Entries tagged as development
Tuesday, March 18. 2008
From May 26th to 28th this year Software & Support organizes a new conference called Dynamic Languages World. In contrast to the usual PHP Conference, which I usually attend, this conference tries to combine the communities around PHP, Python, Ruby, Groovy and JavaScript. I'm pretty curious about this kind of composite event and hope to get some cool new inspirations. Despite my interesst in those other languages and the concepts they have in terms of patterns, frameworks and application architecture/design, I'll be giving some talks in the PHP area:
- 6 essential PHP development tools in 60 minutes - A summary of 6 tools that every PHP developer should know of, including short introductions to installing and using those.
- Up-2-date: The State of eZ Components - During this session I'll give an overview on the current state of eZ Components, show some interessting new features and give an outlook on the upcoming version.
- Database Abstraction with eZ Components - While the previous talk shows eZ Components overall, this one will dig deeper into the facilities of database abstraction provided by eZ Components.
- Concepts vs. Flamewar - OOP in PHP, Ruby and Python - This title should tell you everything you need to know. ;)
I'm especially looking forward to the last session, which I'll be giving as a co-speaker for my good friend Carola Kummert (alias Sammy). We'll try to sum up the differences in the OO concepts of PHP, Ruby and Python and hope for some interessting discussion (and possibly flaming) in the attending crowd. Let's see how this concept of a talk turns out.
So far, so good. If you did not order your tickets for Dynamic Languages World, yet, take your heels and catch the early bird before March 27th. I'm sure this will be an interessting and productive conference! See you there! :)
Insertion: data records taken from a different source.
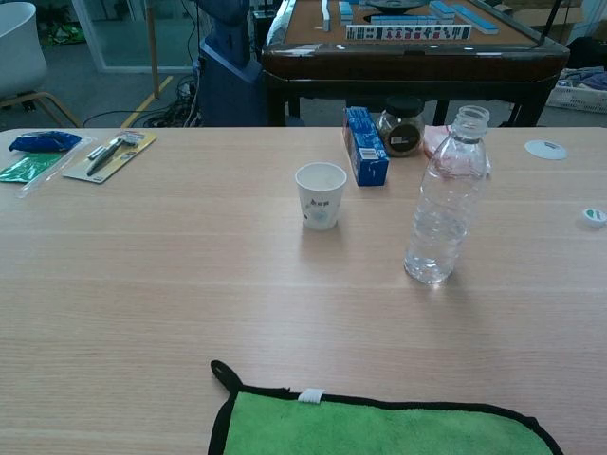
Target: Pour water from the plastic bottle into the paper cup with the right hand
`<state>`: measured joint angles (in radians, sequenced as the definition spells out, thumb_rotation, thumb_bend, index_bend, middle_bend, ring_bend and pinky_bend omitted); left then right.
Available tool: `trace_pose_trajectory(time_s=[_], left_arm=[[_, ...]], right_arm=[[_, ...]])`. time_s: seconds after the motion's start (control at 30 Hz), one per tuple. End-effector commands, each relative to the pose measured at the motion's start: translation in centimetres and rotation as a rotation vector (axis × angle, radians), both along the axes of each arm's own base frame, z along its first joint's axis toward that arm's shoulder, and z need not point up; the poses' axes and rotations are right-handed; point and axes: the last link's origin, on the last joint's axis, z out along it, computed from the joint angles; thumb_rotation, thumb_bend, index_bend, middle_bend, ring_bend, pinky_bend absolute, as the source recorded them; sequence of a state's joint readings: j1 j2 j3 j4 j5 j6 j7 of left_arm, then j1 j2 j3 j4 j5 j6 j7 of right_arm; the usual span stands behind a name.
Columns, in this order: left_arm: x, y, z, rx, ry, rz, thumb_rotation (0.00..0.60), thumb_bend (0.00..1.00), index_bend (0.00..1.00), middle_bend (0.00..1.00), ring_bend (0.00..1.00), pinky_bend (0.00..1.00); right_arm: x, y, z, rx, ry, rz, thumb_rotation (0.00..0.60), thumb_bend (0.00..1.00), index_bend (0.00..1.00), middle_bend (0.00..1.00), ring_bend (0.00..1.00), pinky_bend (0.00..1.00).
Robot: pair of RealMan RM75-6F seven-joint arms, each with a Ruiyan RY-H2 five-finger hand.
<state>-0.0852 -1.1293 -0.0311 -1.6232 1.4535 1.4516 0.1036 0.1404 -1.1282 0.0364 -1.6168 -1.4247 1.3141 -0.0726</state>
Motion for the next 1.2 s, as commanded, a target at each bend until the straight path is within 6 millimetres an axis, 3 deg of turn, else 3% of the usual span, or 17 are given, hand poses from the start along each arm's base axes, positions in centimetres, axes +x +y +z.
trace_pose_trajectory(time_s=[0.03,0.37,0.5,0.9,1.2], left_arm=[[0.0,-0.1,0.1,0.003,-0.003,0.001,0.6,0.22,0.44,0.52,0.44,0.61],[0.0,-0.2,0.2,0.004,-0.008,0.008,0.6,0.22,0.44,0.52,0.44,0.61],[0.2,-0.3,0.2,0.006,-0.022,0.007,0.6,0.22,0.44,0.52,0.44,0.61],[0.1,-0.4,0.4,0.003,-0.034,0.014,0.6,0.22,0.44,0.52,0.44,0.61],[0.0,-0.6,0.7,0.006,-0.038,0.02,0.6,0.22,0.44,0.52,0.44,0.61]], right_arm=[[-0.1,0.0,-0.1,0.003,0.003,-0.001,0.6,0.05,0.38,0.3,0.25,0.38],[-0.1,-0.5,-0.4,-0.007,-0.018,0.002,0.6,0.05,0.38,0.29,0.25,0.38],[-0.1,-1.1,-1.4,0.035,-0.027,0.002,0.6,0.02,0.32,0.23,0.19,0.38],[1.9,-7.1,-6.6,0.048,-0.232,0.057,0.6,0.0,0.27,0.2,0.16,0.33],[3.5,-9.7,-10.2,0.096,-0.412,0.075,0.6,0.0,0.27,0.19,0.16,0.33]])
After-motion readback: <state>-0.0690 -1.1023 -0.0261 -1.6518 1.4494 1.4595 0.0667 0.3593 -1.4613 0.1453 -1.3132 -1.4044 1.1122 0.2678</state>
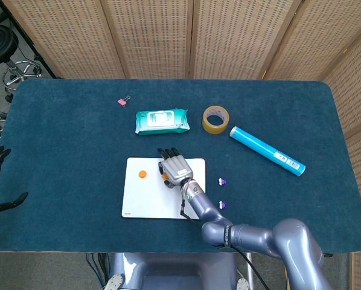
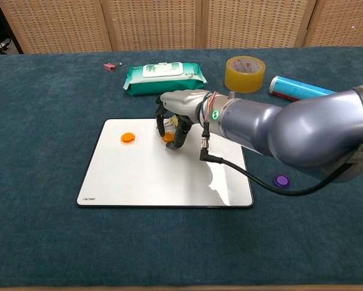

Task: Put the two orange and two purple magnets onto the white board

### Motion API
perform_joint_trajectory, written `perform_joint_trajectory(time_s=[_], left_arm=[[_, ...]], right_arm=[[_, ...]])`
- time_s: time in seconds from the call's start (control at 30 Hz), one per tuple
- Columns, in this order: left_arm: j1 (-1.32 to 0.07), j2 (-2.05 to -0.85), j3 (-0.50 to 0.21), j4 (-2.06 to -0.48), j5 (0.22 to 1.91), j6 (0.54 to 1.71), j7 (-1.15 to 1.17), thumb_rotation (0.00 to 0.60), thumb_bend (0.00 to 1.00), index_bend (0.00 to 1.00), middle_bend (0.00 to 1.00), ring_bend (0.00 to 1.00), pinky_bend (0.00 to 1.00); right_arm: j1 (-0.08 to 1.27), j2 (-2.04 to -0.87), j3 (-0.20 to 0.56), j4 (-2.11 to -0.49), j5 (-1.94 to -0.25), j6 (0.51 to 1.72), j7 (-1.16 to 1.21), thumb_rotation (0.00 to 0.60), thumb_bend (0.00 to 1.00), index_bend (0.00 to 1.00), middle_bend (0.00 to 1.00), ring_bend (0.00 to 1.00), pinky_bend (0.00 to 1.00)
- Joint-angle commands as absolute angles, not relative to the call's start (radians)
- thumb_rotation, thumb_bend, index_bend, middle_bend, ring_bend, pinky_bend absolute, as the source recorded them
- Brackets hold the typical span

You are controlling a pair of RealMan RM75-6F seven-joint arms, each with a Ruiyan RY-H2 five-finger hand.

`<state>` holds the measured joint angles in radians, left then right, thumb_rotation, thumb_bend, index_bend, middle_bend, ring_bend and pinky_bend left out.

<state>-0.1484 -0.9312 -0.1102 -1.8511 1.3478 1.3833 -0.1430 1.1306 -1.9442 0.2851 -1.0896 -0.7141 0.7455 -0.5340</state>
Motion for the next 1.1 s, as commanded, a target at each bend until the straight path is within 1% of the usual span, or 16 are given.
perform_joint_trajectory(time_s=[0.03,0.1,0.33,0.5,0.67,0.8,0.97,1.1], left_arm=[[-0.147,-0.929,-0.109,-1.851,1.349,1.383,-0.147,0.6,0.2,0.02,0.0,0.0,0.0],[-0.145,-0.926,-0.11,-1.851,1.35,1.386,-0.153,0.6,0.2,0.02,0.0,0.0,0.0],[-0.143,-0.923,-0.109,-1.851,1.356,1.386,-0.163,0.6,0.2,0.01,0.0,0.0,0.0],[-0.142,-0.923,-0.109,-1.852,1.358,1.389,-0.159,0.6,0.2,0.02,0.0,0.0,0.0],[-0.143,-0.925,-0.107,-1.854,1.362,1.387,-0.154,0.6,0.2,0.02,0.0,0.0,0.0],[-0.146,-0.928,-0.105,-1.854,1.362,1.382,-0.146,0.6,0.2,0.02,0.0,0.0,0.0],[-0.15,-0.933,-0.102,-1.855,1.361,1.374,-0.133,0.6,0.2,0.02,0.0,0.0,0.0],[-0.151,-0.94,-0.097,-1.861,1.37,1.375,-0.113,0.6,0.2,0.01,0.0,0.0,0.0]], right_arm=[[1.132,-1.946,0.283,-1.086,-0.711,0.748,-0.539,0.6,0.4,0.5,0.0,0.0,0.0],[1.132,-1.945,0.28,-1.082,-0.708,0.75,-0.545,0.6,0.4,0.46,0.0,0.0,0.0],[1.121,-1.927,0.274,-1.102,-0.7,0.761,-0.551,0.6,0.4,0.38,0.0,0.0,0.0],[1.108,-1.901,0.274,-1.143,-0.714,0.773,-0.538,0.6,0.4,0.36,0.0,0.0,0.0],[1.091,-1.868,0.277,-1.209,-0.739,0.796,-0.518,0.6,0.4,0.36,0.0,0.0,0.0],[1.065,-1.817,0.282,-1.296,-0.78,0.829,-0.488,0.6,0.4,0.36,0.0,0.0,0.0],[1.033,-1.75,0.265,-1.376,-0.822,0.871,-0.485,0.6,0.4,0.35,0.0,0.0,0.0],[0.982,-1.656,0.237,-1.462,-0.848,0.901,-0.473,0.6,0.39,0.32,0.0,0.0,0.0]])
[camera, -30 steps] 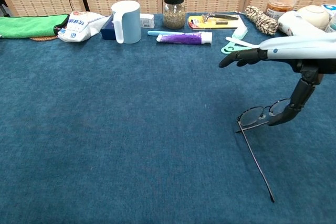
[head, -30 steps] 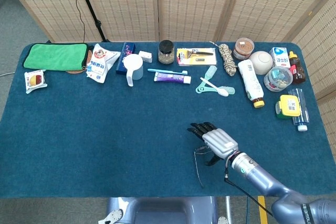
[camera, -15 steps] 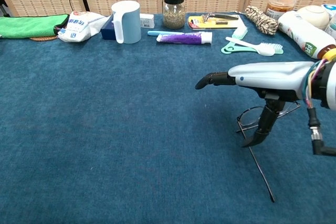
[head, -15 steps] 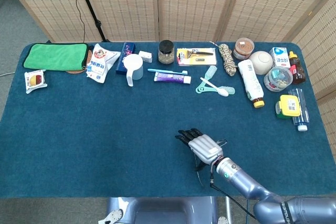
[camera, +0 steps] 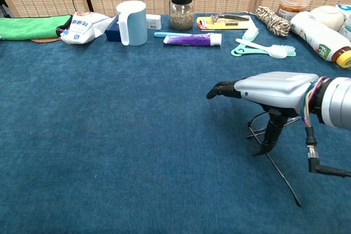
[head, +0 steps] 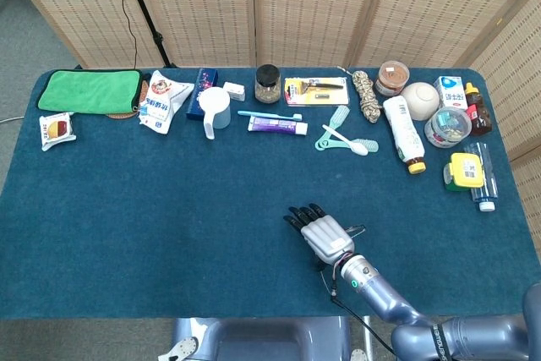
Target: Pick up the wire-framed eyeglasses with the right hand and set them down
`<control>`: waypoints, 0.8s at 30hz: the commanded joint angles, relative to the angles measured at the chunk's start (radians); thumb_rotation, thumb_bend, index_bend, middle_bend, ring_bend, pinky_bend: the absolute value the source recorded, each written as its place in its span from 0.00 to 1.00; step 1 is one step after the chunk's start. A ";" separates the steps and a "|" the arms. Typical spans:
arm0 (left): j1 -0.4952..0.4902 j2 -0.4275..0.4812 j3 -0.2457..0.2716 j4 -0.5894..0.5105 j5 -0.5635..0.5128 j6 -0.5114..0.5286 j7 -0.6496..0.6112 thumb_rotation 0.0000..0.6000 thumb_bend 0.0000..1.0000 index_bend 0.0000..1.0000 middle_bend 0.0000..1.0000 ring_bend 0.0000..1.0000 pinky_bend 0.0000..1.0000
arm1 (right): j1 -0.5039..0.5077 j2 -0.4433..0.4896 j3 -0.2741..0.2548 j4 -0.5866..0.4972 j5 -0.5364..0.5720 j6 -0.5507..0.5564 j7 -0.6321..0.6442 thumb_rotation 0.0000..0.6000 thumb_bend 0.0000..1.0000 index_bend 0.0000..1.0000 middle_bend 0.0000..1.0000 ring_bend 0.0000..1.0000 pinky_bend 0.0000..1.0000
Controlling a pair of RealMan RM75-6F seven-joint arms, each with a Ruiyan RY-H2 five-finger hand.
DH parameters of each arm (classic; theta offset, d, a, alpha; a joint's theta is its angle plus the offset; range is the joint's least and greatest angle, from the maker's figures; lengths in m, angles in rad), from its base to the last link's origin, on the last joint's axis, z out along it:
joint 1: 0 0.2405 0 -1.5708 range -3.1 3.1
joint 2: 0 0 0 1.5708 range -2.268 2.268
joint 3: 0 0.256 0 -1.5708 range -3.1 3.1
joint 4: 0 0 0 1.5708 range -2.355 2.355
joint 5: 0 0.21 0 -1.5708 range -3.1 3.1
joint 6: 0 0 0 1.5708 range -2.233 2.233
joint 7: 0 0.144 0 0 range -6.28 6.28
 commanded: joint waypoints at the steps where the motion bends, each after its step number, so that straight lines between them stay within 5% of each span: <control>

Thursday, December 6. 2007
Yesterday we brought out a new version of the eZ Components full bundle, which candidates to become the next stable release of our enterprise component library on December 17th.
There are 2 brand new components part of this release: Tree and Webdav and a lot of enhancements have ben introduced into already existing components. The Tree component allows you to work with arbitrary tree structures and offers different storage mechanisms for these, like XML or several different database structures. Using the Webdav components you can easily set up your own WebDAV server, to enable comfortable online content editing for your clients.
To test the release candidate, you can either download the full package from our website or use the PEAR Installer to get a new installation of update an existing one.
Friday, November 2. 2007
Since about a week, Kores and my first book is being shipped. As you can see below, we already got some examples and hope that everybody who ordered in advance got their examples by now, too. If you don't, stay tuned they should arrive soonish. We are both absolutly amazed by the priniting quality and the overall impression of the bookl. Many many thanks again to Stephan Mattescheck, our lector at Galileo Computing, for his great support and the amazing work of the whole team!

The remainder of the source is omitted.